Drugs and narco-trafficking appeared at a later stage. The new illegal economy found fertile ground in remote and isolated areas with little or no State presence and vulnerable people. It enriched the cartels and trafficking groups and allowed the armed actors to fund the war. Even more, it permeated the legal economy and businesses and also benefited sectors of the elite. That never-ending influx of money sustained and funded violence by all parties and the war escalated as a result.

Those are difficult and substantive issues with no easy solution. But negotiation faces other obstacles. A short-term issue is the management of political times. The Government started conversations having in mind a more expedite process, and the president Juan Manuel Santos faces elections next year amidst declining popularity rates. He has also encountered fierce opposition of some powerful sectors, notably those behind the former president Alvaro Uribe. The FARC fear time for other reasons: what guarantees do exist about the future of the process if this Government is not re-elected?

Second, the parties are negotiating what concept of democracy and political representation will define the future of Colombia: based in political parties, as happens today, or with a wider concept that allow for the participation of social movements (as the FARC demand).

Third, what balance will Colombia get in terms of truth, justice and reparation for victims? The war has been so long that the number of victims is staggering. Parties have committed war crimes and crimes against humanity, as defined in the Rome Statute of the ICC. Last summer, the chief prosecutor contacted the Colombian Government to clarify issues of international justice and jurisdiction. There are negative precedents in this regard. The last one, the demobilization of paramilitary groups in 2006, in which they managed to get minimum penalties and short-sighted reparation provisions.

Sectors of the Colombian establishment (especially at the rural level) appear to demand no less than an absolute FARC surrender. This group claims for guarantees to join the political system (without facing another massacre like that of the Patriotic Union in the 80s and 90s). A possibility which is on the table is the call for a Constitutional Assembly to uphold the agreements and define the future of the political system.

Illegal drugs and narco-trafficking will be another huge obstacle. Colombia has applied the US drug war policies in their hardest versions. It has militarized the countryside and sprayed millions of hectares of land, without putting an end to a business that has always manage to react and adapt. This issue is politically sensitive in Washington DC and any agreement, be it temporal or definitive, will need support of at least non-interference by the US.

The good news: there is agreement on the first item of the agenda -land- which is also the most difficult. The agreed formula consists in the delivery of property rights among peasants, for actually non-productive and / or abandoned land (and properties decommissioned to cartels and kingpins). If an agreement over land has been possible, the others should be easier.

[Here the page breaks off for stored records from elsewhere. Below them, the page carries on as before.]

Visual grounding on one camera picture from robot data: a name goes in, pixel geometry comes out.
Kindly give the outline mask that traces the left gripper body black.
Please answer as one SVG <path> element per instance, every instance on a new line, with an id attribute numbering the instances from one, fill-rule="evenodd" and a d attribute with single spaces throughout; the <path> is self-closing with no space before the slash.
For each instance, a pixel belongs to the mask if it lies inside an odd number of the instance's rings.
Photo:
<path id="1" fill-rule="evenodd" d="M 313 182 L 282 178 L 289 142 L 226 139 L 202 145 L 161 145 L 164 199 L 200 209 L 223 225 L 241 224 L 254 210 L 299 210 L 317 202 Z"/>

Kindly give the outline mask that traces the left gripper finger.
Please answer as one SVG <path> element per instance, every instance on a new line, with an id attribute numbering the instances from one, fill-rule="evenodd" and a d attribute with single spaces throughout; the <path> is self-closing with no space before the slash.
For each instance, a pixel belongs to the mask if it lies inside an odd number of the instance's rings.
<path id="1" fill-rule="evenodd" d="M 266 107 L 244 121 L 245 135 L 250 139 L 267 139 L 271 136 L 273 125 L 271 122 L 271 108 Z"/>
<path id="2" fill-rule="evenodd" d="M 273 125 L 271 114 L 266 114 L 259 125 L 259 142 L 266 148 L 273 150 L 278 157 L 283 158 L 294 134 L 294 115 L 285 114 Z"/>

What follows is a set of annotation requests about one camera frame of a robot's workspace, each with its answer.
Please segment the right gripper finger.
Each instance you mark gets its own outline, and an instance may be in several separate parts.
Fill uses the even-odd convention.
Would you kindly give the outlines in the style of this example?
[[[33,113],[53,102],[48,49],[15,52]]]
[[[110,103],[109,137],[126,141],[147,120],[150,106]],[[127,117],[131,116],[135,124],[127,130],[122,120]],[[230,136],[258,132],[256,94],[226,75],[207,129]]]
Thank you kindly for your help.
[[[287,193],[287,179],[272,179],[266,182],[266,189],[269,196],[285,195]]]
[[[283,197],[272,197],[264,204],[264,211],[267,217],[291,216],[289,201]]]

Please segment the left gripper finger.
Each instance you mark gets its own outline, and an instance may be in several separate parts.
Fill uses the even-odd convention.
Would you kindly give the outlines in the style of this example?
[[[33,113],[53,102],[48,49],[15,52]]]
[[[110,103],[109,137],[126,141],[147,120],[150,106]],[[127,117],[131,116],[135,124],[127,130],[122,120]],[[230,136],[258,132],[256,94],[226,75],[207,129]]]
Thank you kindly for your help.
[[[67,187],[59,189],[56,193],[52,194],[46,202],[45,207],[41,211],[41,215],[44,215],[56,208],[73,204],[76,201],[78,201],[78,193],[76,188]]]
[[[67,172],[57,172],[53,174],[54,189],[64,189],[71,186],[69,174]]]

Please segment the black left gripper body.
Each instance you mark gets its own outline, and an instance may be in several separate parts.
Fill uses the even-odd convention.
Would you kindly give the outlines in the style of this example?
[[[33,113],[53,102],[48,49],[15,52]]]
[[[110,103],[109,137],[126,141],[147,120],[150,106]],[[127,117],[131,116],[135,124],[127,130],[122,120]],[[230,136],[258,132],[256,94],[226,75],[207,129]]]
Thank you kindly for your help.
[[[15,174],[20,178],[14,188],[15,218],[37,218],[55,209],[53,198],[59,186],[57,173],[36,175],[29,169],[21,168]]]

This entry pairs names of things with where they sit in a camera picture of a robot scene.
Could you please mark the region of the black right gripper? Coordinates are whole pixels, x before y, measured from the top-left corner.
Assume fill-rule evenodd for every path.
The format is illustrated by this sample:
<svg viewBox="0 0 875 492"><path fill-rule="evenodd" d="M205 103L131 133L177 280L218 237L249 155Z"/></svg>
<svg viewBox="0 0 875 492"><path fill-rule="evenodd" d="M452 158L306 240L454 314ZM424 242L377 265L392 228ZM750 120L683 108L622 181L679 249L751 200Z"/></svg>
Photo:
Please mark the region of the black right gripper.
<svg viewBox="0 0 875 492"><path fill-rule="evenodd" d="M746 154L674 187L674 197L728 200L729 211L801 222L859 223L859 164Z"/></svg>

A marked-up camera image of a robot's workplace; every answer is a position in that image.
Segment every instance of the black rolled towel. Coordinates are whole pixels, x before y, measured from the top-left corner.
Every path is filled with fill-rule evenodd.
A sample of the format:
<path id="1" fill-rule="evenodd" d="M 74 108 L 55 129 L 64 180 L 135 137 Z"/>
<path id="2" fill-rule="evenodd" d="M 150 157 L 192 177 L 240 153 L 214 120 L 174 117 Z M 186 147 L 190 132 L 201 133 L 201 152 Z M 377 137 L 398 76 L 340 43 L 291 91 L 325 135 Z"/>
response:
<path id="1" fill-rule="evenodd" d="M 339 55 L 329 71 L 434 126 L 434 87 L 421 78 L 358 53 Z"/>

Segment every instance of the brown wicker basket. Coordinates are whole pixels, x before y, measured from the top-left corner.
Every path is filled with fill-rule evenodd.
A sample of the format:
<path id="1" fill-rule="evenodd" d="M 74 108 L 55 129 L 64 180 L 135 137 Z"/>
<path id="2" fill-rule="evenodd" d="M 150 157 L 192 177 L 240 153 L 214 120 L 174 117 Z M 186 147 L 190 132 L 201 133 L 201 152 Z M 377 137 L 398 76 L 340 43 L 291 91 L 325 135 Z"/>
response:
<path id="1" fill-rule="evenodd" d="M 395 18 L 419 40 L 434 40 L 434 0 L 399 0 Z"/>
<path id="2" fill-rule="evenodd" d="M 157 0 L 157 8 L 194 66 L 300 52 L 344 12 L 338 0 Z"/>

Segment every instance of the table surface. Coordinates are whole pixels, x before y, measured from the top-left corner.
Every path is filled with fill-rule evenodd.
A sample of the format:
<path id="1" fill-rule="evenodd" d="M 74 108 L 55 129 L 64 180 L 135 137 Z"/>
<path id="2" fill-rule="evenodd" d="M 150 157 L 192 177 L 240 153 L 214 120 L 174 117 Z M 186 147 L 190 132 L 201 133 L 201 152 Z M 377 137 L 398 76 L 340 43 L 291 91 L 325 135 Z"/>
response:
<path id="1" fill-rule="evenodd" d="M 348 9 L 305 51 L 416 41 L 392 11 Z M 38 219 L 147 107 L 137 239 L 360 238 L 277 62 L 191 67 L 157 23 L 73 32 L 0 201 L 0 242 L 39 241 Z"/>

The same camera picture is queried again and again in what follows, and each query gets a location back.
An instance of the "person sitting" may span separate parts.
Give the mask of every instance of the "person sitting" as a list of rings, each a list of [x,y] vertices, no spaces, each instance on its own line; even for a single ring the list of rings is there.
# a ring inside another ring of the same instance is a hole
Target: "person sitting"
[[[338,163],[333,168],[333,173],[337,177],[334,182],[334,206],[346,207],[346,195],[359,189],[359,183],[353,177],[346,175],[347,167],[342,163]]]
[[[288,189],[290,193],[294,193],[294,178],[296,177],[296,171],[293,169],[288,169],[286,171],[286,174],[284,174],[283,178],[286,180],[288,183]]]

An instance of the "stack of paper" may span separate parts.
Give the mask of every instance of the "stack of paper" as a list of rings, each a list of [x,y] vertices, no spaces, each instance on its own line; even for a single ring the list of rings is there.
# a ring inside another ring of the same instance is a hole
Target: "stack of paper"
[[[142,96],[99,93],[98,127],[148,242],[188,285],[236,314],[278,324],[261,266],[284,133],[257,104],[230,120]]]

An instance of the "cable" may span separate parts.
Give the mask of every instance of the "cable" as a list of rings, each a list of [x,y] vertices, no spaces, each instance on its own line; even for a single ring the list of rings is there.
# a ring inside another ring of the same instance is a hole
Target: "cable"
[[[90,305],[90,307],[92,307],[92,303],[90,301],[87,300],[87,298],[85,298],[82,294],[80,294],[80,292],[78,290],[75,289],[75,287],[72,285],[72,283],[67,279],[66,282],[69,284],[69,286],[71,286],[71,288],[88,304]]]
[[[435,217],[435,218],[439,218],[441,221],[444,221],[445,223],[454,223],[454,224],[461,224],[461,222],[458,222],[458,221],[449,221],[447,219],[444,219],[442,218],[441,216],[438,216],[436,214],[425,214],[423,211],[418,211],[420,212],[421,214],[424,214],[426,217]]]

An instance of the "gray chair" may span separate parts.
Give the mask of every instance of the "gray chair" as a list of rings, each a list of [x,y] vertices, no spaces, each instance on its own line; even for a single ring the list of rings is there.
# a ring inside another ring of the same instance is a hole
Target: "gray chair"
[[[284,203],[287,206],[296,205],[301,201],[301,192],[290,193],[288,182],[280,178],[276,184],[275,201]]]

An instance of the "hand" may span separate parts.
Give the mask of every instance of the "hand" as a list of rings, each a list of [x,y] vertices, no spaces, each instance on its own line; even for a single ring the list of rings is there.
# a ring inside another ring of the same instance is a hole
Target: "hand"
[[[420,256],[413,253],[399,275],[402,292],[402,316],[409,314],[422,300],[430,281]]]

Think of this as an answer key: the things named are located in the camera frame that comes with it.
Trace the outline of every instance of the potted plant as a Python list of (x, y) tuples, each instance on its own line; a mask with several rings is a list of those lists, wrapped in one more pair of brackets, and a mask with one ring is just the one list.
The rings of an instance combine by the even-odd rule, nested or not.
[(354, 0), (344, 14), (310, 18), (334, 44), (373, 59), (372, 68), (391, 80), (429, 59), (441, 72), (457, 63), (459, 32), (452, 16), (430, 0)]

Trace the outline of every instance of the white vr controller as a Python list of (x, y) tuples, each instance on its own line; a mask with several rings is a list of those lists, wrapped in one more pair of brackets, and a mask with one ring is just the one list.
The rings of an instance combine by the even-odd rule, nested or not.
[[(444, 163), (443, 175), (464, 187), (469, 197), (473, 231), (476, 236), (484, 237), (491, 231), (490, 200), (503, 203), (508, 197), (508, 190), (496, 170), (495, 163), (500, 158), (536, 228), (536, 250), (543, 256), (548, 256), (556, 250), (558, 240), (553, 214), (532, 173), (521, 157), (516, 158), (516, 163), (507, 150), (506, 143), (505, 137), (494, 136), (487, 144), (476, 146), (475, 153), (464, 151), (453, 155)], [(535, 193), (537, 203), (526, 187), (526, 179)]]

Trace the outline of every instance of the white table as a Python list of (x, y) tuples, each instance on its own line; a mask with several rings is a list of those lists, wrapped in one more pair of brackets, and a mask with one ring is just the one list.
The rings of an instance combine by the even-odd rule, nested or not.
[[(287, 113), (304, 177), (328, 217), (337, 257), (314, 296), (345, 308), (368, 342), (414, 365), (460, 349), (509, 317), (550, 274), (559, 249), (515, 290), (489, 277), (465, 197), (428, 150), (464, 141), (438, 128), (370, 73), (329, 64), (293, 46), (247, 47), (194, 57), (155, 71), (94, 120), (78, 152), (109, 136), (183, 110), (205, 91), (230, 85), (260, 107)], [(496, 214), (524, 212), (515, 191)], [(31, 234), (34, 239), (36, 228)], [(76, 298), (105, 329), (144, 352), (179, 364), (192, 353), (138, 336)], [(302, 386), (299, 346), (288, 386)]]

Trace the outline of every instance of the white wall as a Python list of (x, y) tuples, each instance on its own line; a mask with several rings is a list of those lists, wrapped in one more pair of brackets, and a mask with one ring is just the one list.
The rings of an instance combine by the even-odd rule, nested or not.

The voices critical with the process are many and wide-ranging. Civil society sectors claim for more participation and for channels to canalize their demands to the dialogue table. The victims demand justice, truth and reparation for the violations committed. Economic and political elites, especially in the countryside, are extremely reluctant to any attempt to change the status quo.

Nowadays all parties in this conflict are aware of one key fact: none of them has real options to win by military means. Uribe tried hard for 8 years as other Governments had done before. And nobody managed. The FARC had their best military and strategic options more than 10 years ago, but were severely weakened by Plan Colombia.

All the support and the contributions aimed at improving the quality and results of the process should be welcomed. The more the support, the greater the legitimacy and the possibilities of success. But it should also be clear that the dilemma is not between negotiations or peace, but between negotiations and more war.